EXERCISE DESCRIPTION: Transcribe the data exactly.

MATERIAL PROVIDED:
++++++++++
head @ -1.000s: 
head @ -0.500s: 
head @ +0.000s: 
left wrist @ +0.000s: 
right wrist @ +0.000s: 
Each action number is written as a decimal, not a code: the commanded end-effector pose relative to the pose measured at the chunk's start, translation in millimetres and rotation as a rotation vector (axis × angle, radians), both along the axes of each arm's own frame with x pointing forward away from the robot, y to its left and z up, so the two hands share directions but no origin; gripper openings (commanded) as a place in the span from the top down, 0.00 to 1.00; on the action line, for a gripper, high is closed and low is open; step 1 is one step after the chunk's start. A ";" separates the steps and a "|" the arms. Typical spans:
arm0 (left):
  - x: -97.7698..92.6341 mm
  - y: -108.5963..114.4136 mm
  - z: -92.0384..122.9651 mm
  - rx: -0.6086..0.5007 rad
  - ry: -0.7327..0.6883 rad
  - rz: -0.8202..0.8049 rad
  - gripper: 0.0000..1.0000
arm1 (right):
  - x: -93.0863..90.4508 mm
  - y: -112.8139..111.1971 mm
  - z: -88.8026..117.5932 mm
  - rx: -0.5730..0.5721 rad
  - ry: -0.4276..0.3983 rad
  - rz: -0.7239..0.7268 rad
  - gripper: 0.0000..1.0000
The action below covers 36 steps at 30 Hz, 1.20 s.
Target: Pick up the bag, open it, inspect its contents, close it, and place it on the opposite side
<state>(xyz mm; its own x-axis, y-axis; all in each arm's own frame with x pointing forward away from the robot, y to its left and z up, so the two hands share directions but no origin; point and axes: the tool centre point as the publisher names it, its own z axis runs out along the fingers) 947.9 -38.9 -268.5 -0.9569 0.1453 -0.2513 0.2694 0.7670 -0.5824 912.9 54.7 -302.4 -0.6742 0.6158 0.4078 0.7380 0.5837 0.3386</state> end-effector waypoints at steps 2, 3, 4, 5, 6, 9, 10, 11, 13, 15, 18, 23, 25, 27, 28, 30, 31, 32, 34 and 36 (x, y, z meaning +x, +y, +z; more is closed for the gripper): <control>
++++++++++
SOLUTION:
head @ -1.000s: 
head @ -0.500s: 
head @ +0.000s: 
left wrist @ +0.000s: 
right wrist @ +0.000s: 
Each action number is written as a decimal, not a code: the commanded end-effector pose relative to the pose measured at the chunk's start, translation in millimetres and rotation as a rotation vector (axis × angle, radians), both along the axes of each arm's own frame with x pointing forward away from the robot, y to its left and z up, so the two hands share directions but no origin; gripper openings (commanded) as a place in the span from the top down, 0.00 to 1.00; on the action line, for a gripper, high is closed and low is open; step 1 is one step after the chunk's start. A ";" separates the steps and a "|" the arms. Typical spans:
arm0 (left):
  - x: -97.7698..92.6341 mm
  - y: -108.5963..114.4136 mm
  - z: -92.0384..122.9651 mm
  - rx: -0.6086..0.5007 rad
  - ry: -0.7327..0.6883 rad
  - rz: -0.8202..0.8049 rad
  - gripper: 0.0000..1.0000
arm1 (right):
  - x: -93.0863..90.4508 mm
  - y: -112.8139..111.1971 mm
  - z: -88.8026..117.5932 mm
  - rx: -0.5730..0.5721 rad
  - ry: -0.4276..0.3983 rad
  - rz: -0.7239..0.7268 rad
  - gripper: 0.0000..1.0000
The action below covers 36 steps at 30 Hz, 1.20 s.
Target: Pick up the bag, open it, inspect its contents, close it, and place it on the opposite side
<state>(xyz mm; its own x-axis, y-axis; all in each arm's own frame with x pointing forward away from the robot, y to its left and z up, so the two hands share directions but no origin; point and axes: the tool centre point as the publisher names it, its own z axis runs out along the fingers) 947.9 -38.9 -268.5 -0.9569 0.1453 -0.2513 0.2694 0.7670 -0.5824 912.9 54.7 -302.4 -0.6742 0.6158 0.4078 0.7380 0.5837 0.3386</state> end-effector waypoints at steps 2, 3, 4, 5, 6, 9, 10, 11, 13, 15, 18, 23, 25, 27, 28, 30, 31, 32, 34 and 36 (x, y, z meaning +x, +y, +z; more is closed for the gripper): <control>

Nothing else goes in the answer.